At 2:55 AM ET (0655 GMT), the Dollar Index, which tracks the greenback against a basket of six other currencies, traded 0.1% lower at 103.623, holding below the 103.93 level seen late last week, the highest since December 2002.
The Fed will start its two-day consultation later this session, before handing down its policy decision on Wednesday. It’s widely expected to hike rates by 50 basis points, the biggest hike since 2000, while also announcing plans to trim its $9 trillion balance sheet.
Some investors are even holding out for the possibility of a 75-basis point hike, or a faster pace of balance sheet reduction than currently expected.
“The Fed’s tightening cycle is largely priced in, but we surely do not see the divergence between market expectations and central bank communication that we witness in the case of other major central banks,” said analysts at ING, in a note.
“With the Federal Reserve having largely endorsed the market’s hawkish pricing, any risk related to a material dovish re-pricing seems quite remote for the dollar.”
However, the Fed isn’t the only major central bank meeting this week. The Reserve Bank of Australia started the ball rolling earlier Tuesday, raising its cash rate by 25 basis points to 0.35%, in an attempt to .
“The Board is committed to doing what is necessary to ensure that inflation in Australia returns to target over time,” Governor Philip Lowe said in a post-meeting statement. “This will require a further lift in interest rates over the period ahead.”
AUD/USD surged as a result, climbing 1% to 0.7117, while GBP/USD rose 0.2% to 1.2510, with the Bank of England set to hand down its latest policy decision on Thursday.

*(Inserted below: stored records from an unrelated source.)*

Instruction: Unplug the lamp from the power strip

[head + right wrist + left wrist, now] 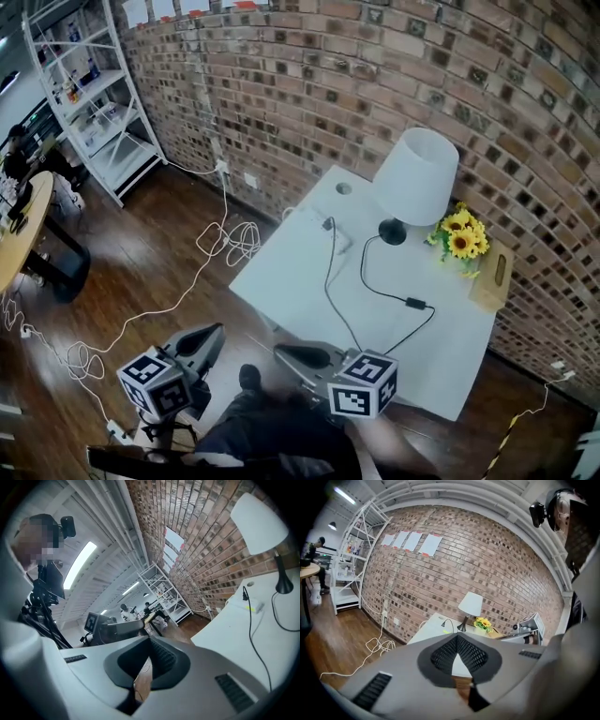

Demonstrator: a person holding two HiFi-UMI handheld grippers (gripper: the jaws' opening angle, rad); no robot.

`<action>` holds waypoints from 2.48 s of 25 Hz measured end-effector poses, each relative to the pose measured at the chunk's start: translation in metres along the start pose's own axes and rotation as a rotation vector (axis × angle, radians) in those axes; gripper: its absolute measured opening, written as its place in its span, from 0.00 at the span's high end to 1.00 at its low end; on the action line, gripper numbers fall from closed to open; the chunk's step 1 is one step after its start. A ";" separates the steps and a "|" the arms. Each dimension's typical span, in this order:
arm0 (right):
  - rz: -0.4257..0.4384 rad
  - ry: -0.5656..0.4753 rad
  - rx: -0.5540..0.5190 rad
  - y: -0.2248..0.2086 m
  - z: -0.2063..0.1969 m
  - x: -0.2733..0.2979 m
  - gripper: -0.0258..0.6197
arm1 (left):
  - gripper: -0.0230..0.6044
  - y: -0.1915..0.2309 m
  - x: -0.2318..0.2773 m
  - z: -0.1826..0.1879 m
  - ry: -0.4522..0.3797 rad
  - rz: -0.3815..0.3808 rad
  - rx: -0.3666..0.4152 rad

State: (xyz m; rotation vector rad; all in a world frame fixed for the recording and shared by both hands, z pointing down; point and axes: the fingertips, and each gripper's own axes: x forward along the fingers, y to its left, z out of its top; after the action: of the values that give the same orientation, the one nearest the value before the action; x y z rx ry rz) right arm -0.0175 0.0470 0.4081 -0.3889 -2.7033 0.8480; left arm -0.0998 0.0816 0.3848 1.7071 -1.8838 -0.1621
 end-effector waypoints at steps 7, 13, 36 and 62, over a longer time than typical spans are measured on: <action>-0.100 -0.033 -0.026 -0.012 0.037 0.050 0.98 | 0.94 0.060 0.018 0.038 -0.026 -0.111 0.079; -0.210 -0.031 -0.050 -0.018 0.053 0.093 0.98 | 0.94 0.107 0.029 0.056 0.004 -0.189 0.066; -0.492 -0.058 0.044 -0.089 0.075 0.119 0.98 | 0.94 0.157 0.103 0.076 0.148 -0.369 0.128; -0.573 -0.061 -0.002 -0.245 0.112 0.062 0.98 | 0.94 0.113 0.272 0.080 0.370 -0.349 0.421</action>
State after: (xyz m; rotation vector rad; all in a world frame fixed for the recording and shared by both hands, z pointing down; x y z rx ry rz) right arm -0.1542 -0.1838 0.4755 0.4050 -2.6432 0.6882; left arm -0.2393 -0.1782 0.4623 2.1611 -1.4029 0.4196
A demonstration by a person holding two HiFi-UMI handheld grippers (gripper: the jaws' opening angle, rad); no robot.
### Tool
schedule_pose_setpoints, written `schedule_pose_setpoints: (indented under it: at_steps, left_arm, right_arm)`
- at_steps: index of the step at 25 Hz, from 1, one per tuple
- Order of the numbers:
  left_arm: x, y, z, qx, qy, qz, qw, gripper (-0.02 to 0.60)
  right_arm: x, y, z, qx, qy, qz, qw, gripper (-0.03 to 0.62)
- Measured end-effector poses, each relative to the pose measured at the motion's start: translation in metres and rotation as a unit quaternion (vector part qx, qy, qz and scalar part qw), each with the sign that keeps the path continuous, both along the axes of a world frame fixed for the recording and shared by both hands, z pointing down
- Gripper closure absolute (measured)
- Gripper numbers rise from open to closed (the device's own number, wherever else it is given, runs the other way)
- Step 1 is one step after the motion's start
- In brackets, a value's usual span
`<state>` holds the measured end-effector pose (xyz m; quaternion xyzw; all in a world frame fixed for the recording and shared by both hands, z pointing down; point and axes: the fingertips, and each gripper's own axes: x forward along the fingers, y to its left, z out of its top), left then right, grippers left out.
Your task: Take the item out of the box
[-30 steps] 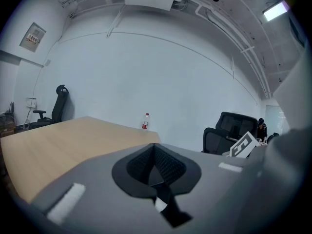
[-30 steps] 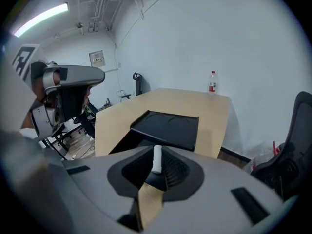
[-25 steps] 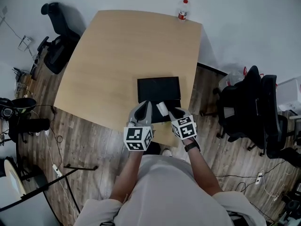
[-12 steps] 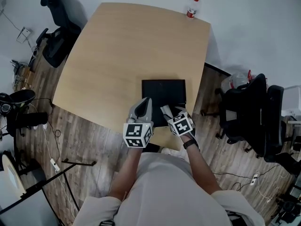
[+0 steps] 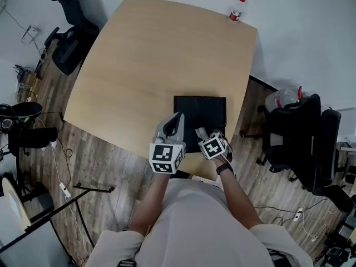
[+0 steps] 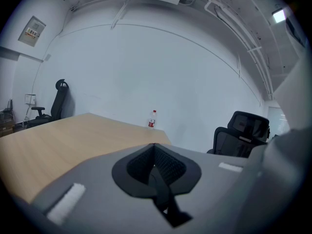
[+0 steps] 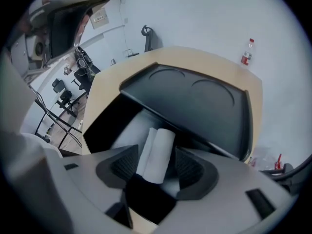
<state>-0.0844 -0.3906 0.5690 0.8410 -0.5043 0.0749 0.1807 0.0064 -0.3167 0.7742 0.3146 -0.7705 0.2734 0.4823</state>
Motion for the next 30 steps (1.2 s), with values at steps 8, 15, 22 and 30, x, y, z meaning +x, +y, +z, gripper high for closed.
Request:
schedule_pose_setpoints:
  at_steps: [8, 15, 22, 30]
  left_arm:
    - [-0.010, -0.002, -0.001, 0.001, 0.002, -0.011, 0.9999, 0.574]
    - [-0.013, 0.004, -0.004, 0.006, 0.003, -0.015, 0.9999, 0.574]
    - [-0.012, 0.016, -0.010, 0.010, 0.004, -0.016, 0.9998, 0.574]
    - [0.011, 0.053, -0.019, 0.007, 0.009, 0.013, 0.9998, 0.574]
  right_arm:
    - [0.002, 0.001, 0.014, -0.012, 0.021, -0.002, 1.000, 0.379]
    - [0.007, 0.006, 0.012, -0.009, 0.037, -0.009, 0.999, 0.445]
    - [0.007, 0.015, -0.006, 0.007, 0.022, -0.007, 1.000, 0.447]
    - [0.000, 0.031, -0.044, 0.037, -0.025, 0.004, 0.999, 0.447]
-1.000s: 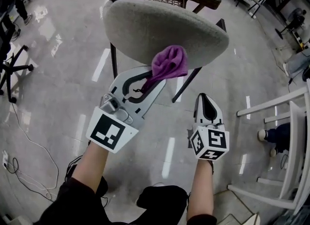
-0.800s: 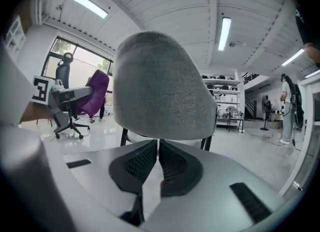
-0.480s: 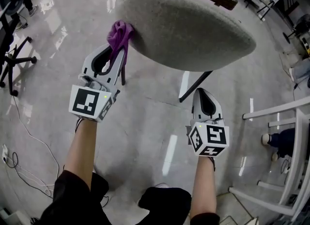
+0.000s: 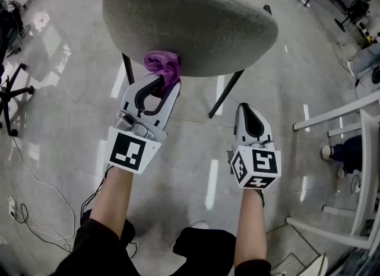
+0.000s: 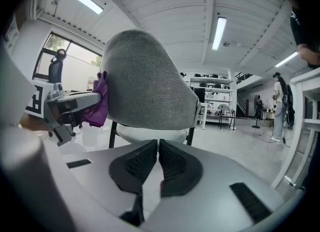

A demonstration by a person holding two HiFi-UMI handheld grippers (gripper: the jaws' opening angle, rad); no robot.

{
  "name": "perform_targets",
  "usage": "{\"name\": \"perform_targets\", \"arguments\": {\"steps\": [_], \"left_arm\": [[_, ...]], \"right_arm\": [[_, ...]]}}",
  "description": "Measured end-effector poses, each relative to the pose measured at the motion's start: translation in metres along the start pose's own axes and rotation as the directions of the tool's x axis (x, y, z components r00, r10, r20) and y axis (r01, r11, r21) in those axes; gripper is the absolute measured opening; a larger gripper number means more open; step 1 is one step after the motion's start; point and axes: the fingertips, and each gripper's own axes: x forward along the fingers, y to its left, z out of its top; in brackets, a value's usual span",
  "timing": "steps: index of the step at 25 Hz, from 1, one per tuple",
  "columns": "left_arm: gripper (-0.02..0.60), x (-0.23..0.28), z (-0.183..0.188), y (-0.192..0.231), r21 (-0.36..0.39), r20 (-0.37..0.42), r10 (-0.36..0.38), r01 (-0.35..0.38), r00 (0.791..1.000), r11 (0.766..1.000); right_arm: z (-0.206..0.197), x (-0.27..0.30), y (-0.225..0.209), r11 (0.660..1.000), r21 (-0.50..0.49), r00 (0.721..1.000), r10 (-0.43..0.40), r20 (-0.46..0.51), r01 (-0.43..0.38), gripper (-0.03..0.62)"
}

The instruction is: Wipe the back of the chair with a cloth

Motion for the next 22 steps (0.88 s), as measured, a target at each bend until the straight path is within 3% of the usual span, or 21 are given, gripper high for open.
{"name": "perform_targets", "arguments": {"steps": [5, 12, 18, 22], "left_arm": [[0.086, 0.038, 0.003, -0.054, -0.075, 0.022, -0.085, 0.086, 0.996, 0.993], [0.086, 0.086, 0.011, -0.123, -0.046, 0.081, -0.244, 0.248, 0.966, 0.968], [0.086, 0.079, 0.016, -0.143, 0.061, 0.076, -0.331, 0.326, 0.941, 0.943], [0.086, 0.058, 0.026, -0.127, 0.059, 0.121, -0.326, 0.321, 0.938, 0.945]], "right_arm": [[-0.011, -0.020, -0.031, 0.999, 0.012, 0.999, -0.048, -0.008, 0.048, 0.028], [-0.019, -0.042, -0.062, 0.995, 0.008, 0.995, -0.101, -0.015, 0.102, 0.028], [-0.015, -0.043, -0.062, 0.993, 0.002, 0.993, -0.119, 0.009, 0.119, 0.028], [-0.006, -0.034, -0.043, 0.996, 0.001, 0.996, -0.085, 0.018, 0.085, 0.029]]}}
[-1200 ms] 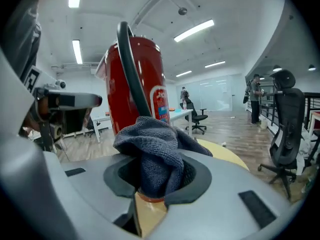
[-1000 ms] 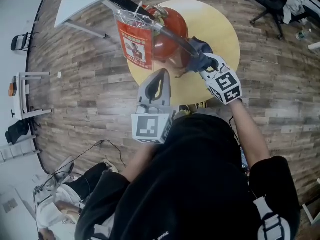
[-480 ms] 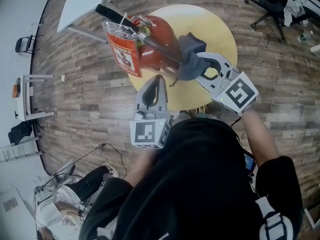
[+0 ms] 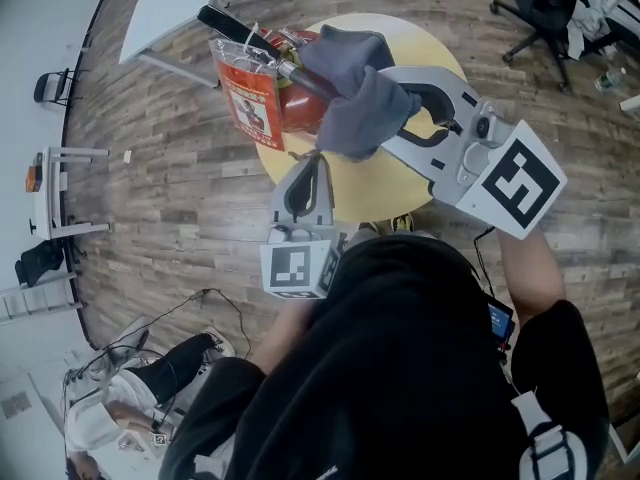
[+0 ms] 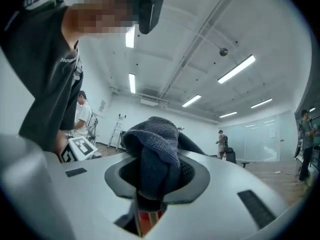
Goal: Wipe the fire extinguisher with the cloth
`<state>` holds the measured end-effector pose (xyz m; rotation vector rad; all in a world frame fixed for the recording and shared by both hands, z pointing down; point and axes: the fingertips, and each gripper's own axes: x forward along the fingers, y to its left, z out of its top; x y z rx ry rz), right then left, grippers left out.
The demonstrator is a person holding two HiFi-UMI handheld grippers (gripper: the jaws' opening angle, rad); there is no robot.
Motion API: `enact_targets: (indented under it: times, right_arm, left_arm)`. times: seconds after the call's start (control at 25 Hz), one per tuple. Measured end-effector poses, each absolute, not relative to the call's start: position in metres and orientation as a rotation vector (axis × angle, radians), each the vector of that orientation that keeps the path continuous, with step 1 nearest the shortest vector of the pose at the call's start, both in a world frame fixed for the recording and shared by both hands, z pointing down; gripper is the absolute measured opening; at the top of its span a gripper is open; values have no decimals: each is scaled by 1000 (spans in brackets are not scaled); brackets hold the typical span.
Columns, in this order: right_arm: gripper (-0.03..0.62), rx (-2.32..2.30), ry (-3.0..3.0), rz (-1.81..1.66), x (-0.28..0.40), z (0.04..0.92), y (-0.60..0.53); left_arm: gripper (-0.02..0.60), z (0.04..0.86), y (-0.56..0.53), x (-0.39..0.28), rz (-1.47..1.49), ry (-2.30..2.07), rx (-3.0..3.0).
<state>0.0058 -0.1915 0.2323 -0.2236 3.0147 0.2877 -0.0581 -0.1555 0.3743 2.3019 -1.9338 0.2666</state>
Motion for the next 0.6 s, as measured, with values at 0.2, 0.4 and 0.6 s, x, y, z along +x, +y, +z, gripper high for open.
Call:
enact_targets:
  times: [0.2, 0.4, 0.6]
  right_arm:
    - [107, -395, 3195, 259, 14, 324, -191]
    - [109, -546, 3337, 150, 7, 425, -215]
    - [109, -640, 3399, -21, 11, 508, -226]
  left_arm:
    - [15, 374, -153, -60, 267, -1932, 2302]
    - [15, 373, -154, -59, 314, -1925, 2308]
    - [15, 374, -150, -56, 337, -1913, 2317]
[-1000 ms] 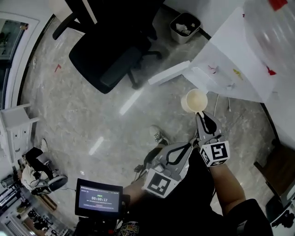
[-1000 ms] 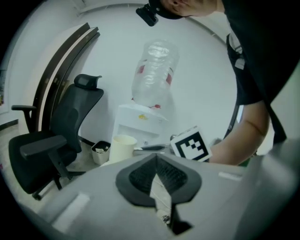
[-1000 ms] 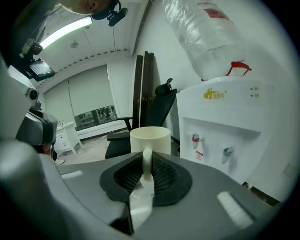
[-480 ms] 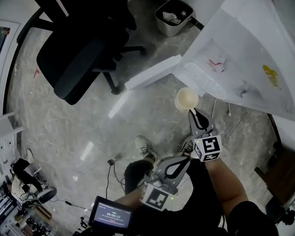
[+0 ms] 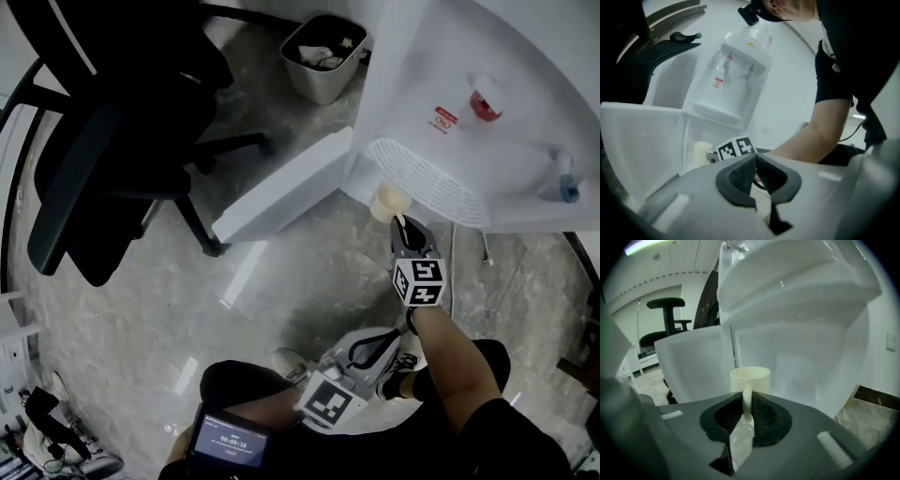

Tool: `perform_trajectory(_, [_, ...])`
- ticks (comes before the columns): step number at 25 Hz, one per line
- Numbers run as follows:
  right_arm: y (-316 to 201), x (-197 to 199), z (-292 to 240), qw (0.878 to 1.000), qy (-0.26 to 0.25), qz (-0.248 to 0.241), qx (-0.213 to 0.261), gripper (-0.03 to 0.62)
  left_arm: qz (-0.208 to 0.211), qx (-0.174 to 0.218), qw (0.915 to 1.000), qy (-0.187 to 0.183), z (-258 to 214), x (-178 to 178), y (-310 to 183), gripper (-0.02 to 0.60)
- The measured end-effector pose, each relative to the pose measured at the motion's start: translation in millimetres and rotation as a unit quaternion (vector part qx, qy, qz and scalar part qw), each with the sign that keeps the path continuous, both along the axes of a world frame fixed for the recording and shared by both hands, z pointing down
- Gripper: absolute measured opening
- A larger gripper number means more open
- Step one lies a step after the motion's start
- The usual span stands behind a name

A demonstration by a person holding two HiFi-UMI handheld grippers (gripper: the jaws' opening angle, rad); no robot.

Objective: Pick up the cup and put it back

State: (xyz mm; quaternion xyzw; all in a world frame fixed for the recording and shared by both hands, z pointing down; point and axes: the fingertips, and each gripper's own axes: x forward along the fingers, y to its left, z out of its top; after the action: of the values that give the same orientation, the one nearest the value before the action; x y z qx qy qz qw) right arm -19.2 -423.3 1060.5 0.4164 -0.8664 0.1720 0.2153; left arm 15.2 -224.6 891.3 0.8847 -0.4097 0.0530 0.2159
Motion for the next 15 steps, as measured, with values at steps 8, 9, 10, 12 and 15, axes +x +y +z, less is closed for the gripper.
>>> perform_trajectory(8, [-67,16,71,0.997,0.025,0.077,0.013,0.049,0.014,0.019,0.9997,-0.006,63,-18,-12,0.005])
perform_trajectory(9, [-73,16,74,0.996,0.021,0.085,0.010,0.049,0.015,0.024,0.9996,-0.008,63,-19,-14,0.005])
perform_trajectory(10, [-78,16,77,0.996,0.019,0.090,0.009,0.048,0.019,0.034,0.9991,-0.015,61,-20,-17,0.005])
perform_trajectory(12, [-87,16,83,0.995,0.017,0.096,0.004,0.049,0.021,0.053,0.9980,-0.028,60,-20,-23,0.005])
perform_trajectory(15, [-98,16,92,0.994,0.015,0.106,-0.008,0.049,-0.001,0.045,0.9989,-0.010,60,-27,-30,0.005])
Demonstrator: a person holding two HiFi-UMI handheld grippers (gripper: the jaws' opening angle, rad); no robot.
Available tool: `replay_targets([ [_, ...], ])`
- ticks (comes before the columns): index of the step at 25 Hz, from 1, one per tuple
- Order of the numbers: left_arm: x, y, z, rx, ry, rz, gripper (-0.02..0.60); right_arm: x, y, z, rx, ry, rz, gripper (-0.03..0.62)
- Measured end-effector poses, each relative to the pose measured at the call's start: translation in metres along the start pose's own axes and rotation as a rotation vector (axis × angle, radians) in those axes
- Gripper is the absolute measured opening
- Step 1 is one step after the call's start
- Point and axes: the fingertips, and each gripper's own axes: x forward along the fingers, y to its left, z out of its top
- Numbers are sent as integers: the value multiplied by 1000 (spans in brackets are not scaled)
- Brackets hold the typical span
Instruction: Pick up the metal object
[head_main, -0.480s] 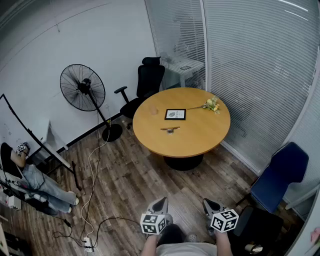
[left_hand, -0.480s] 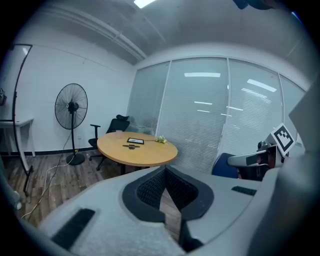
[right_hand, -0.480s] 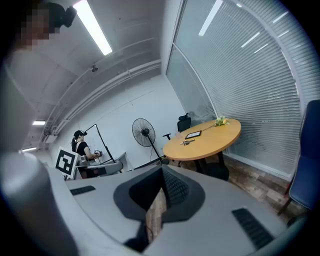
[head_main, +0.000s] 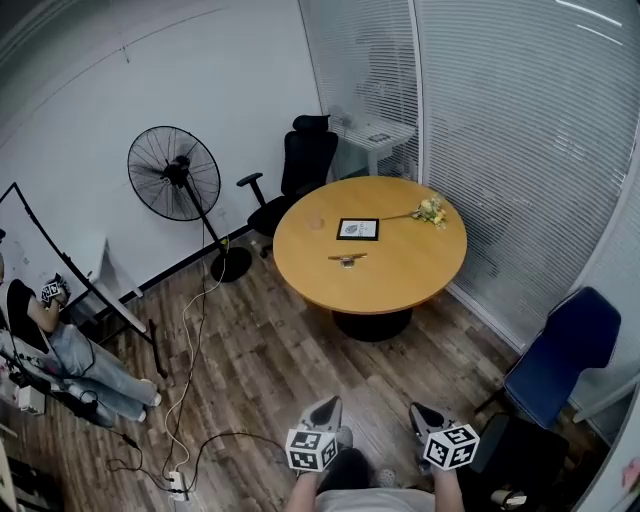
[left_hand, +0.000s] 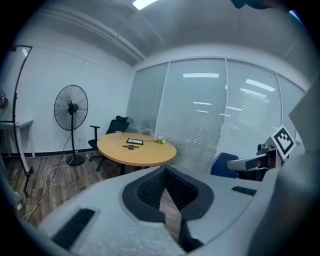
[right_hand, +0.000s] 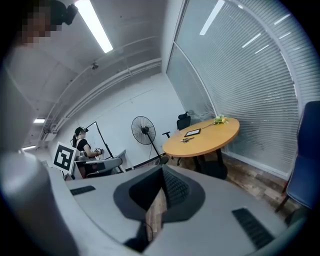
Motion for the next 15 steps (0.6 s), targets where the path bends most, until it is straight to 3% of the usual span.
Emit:
replay_targets([
  [10, -29, 28, -8, -36, -22, 60, 11, 9, 7, -9, 64, -48, 2, 0],
  [11, -31, 32, -8, -35, -27, 70, 11, 12, 9, -9, 66, -50, 9, 39],
  [15, -31, 44, -8, -39, -38, 101, 12, 24, 12, -11, 70, -47, 34, 44],
])
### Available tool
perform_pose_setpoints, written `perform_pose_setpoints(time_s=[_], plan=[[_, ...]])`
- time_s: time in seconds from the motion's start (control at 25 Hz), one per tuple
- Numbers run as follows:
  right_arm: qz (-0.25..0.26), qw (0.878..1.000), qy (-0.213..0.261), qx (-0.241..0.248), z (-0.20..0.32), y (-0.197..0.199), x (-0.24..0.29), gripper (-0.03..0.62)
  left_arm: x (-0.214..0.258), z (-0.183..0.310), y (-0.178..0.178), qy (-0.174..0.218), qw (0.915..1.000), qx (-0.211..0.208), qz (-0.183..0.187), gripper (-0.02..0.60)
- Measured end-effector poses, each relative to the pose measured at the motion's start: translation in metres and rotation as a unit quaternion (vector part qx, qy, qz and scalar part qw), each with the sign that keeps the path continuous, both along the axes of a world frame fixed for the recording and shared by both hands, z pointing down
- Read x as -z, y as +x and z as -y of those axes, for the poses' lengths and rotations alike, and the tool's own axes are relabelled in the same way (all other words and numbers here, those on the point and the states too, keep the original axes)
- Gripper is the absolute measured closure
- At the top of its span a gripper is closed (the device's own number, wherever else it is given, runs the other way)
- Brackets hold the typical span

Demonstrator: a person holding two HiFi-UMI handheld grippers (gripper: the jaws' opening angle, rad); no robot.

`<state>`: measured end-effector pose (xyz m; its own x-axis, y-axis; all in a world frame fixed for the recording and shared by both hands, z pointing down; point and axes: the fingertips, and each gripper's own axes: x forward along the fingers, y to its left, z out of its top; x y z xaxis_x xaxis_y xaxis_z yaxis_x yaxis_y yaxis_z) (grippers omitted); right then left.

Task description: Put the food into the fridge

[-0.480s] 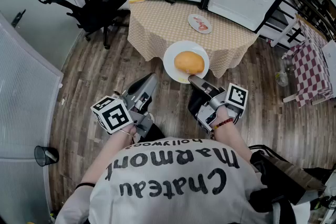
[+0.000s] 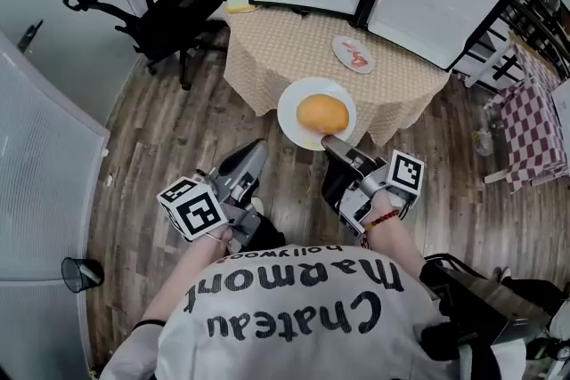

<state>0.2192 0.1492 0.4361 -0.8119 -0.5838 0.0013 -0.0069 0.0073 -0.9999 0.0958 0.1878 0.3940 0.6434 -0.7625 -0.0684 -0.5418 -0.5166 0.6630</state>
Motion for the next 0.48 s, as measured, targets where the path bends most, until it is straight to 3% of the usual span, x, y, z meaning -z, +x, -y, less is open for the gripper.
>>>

The BOE is expected to raise interest rates to their highest level in 13 years even as the policymakers have to balance efforts to contain inflation that has leaped to a 30-year high against the risk that raising rates will slow the nascent recovery.
EUR/USD edged higher to 1.0507, marginally above last week’s 5-year lows, with the single currency suffering from concerns about the impact of the Ukraine war on inflation and growth in the region.
The European Union is expected to firm up plans to tighten sanctions on Russia this week, potentially agreeing an embargo on Moscow’s oil, which would add to worries about energy security in the region.
Additionally, USD/JPY edged lower to 130.10, holding just below the 20-year highs seen at the end of last week, while USD/CNY was largely unchanged at 6.6083, just below the 6.6940 touched on Friday, which was the highest since Nov. 2020.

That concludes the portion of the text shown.